§ **Aim of the task**: Should the listing contain images, exclude them; give the rest again exactly.

═══ Dataset section

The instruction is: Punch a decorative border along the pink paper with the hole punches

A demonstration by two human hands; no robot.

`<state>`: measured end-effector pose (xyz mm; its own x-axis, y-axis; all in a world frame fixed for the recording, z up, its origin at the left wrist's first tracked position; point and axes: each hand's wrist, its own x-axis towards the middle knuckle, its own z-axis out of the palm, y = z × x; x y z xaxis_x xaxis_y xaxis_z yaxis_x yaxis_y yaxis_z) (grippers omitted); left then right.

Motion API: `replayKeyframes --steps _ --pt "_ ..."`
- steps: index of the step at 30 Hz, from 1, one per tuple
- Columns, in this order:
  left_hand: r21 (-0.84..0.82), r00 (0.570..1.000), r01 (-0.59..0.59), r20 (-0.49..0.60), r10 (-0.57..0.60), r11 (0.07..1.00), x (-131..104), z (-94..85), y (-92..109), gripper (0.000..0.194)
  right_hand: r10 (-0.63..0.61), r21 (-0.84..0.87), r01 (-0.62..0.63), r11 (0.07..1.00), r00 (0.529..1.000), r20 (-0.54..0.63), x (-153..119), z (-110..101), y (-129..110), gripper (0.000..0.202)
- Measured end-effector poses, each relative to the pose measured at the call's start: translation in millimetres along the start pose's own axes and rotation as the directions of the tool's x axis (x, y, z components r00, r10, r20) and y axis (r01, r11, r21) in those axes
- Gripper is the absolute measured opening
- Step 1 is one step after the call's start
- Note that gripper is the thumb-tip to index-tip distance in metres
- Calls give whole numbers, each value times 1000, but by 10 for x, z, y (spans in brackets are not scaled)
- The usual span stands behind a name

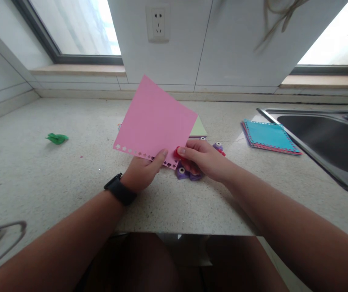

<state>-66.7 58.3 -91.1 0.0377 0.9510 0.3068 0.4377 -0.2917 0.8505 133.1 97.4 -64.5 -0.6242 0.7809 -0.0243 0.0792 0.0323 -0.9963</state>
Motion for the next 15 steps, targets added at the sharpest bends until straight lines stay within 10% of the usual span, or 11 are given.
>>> replayKeyframes --steps 15 --pt "3 1000 -16 -12 16 1000 -3 1 6 38 -9 14 9 1000 1000 -2 19 15 10 34"
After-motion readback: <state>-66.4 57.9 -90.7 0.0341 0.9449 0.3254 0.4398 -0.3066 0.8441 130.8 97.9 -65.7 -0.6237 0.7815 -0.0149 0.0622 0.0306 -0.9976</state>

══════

§ **Written reply**:
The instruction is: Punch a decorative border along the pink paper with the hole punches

A demonstration by two human hands; no robot.

`<state>`: measured end-effector pose (xyz mm; its own x-axis, y-axis; all in a world frame fixed for the recording, z up, its origin at the left wrist's first tracked position; point and axes: each hand's wrist, its own x-axis towards the middle knuckle, its own z-axis out of the palm, y = z × x; x y z xaxis_x xaxis_y xaxis_z yaxis_x yaxis_y yaxis_z) (grippers omitted); left then right.

Motion API: `replayKeyframes --steps _ --pt "_ ..."`
- steps: index of the step at 30 Hz, from 1, one per tuple
- Columns, in this order:
  left_hand: r21 (-0.84..0.82), r00 (0.570..1.000), r01 (-0.59..0.59), r20 (-0.49..0.60), r10 (-0.57..0.60), r11 (0.07..1.00), x (-131..104), z (-94..85), y (-92..109), gripper (0.000..0.194)
  right_hand: r10 (-0.63..0.61), r21 (-0.84..0.87), r01 (-0.62..0.63), r11 (0.07..1.00), r00 (0.529..1.000), r20 (-0.54..0.63), x (-153..119), z (-110..101), y (-129..110), gripper (0.000..0.202)
- Measured end-effector poses, each relative to the pose measured at the call's start: translation in millimetres along the start pose's own axes and rotation as the directions of the tool's x axis (x, y, z components r00, r10, r20) and y axis (r01, r11, r21) in those axes
- Gripper is the absolute measured opening
- Step 1 is one step after the call's start
- Note that gripper is the thumb-tip to index-tip distance in metres
- Calls give whole numbers, each value times 1000, but by 10 for x, z, y (spans in brackets are not scaled)
- The usual span stands behind a name


<state>-66.7 58.3 -91.1 0.0377 0.9510 0.3068 0.4377 -0.2917 0.8505 133.1 97.4 -64.5 -0.6242 0.7809 -0.0243 0.0792 0.0323 -0.9963</state>
Motion for the next 15 steps, targets added at the sharpest bends until straight lines stay within 10% of the usual span, or 11 are given.
>>> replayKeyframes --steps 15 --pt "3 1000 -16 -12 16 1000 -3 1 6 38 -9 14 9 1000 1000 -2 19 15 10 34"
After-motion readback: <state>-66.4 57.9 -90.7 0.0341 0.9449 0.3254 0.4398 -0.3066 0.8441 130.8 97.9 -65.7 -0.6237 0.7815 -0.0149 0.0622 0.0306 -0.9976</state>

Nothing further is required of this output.